==== DATA SHOWN ====

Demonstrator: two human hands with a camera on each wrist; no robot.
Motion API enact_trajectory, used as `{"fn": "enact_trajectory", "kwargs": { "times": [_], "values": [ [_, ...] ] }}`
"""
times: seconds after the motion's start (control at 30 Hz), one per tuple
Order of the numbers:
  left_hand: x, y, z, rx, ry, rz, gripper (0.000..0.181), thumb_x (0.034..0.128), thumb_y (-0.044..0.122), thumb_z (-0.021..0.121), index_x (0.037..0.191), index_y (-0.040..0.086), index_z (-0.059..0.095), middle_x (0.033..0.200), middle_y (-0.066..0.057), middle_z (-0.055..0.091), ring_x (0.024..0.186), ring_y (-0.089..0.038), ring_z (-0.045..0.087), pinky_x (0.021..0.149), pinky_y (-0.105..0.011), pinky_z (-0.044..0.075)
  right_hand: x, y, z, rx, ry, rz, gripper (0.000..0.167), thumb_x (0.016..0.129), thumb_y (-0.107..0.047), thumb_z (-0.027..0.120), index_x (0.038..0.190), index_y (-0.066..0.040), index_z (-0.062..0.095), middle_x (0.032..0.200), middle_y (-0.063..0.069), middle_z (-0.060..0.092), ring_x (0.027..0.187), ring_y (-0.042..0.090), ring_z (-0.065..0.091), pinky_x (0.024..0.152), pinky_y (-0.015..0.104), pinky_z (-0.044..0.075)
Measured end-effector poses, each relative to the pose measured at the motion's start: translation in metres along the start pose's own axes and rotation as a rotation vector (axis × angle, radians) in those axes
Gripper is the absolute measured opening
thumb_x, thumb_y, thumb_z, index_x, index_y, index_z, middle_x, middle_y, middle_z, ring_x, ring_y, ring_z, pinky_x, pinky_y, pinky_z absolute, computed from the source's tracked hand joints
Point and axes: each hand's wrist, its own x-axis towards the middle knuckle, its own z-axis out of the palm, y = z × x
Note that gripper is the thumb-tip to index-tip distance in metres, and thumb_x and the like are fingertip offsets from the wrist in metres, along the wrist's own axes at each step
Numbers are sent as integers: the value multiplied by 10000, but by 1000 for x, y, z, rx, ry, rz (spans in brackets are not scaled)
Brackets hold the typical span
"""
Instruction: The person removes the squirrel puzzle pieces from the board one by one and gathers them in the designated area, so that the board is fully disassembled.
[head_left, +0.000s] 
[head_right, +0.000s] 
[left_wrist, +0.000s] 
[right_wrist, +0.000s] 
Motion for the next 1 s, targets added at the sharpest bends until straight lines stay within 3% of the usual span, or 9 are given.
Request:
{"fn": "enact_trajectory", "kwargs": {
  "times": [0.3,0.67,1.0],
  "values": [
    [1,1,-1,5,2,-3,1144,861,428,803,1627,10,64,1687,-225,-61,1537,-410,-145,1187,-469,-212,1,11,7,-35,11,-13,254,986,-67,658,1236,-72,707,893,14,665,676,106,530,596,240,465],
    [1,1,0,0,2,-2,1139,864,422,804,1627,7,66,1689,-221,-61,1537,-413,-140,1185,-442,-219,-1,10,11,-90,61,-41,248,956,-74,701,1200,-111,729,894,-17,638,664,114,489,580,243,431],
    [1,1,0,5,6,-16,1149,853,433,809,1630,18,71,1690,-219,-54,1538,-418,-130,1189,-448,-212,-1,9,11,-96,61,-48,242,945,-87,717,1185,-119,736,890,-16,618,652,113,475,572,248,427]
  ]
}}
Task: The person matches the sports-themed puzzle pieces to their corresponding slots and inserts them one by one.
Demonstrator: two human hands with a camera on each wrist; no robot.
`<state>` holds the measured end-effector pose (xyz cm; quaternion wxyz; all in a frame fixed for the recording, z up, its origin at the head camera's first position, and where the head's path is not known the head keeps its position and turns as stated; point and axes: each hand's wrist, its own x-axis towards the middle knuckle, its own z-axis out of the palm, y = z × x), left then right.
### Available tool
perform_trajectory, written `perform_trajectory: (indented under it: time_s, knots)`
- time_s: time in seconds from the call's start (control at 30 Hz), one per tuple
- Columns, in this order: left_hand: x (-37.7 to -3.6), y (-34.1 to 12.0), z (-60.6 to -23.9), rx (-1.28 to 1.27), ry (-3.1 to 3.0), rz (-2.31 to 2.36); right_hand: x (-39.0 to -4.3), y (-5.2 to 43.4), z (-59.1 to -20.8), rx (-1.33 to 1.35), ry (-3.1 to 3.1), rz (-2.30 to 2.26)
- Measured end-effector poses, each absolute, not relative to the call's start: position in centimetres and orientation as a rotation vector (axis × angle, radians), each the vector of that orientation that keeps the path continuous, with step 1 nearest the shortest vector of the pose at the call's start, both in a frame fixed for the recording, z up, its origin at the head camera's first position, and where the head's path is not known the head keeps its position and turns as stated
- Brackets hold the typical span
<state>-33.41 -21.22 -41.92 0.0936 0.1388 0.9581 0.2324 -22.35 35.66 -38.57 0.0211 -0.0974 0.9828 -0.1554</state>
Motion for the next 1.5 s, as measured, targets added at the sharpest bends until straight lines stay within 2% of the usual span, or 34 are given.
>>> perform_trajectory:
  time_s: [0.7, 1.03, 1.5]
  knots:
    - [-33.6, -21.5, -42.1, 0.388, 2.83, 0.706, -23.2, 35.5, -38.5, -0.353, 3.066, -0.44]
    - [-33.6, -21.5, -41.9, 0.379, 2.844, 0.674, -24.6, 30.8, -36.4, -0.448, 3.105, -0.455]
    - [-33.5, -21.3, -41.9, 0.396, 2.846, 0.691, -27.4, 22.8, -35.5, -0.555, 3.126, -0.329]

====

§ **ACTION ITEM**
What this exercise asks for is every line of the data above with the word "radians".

§ **OUTPUT FOR THIS TASK**
Measured end-effector poses, each relative to the pose measured at the motion's start: translation in metres along the start pose's own axes and rotation as a rotation vector (axis × angle, radians) in those axes
- Measured end-effector poses, each absolute, not relative to the call's start: position in centimetres and orientation as a rotation vector (axis × angle, radians), each the vector of that orientation that keeps the path continuous, with step 1 nearest the shortest vector of the pose at the call's start, both in a frame fixed for the recording, z up, its origin at the head camera's first position, and where the head's path is not known the head keeps its position and turns as stated

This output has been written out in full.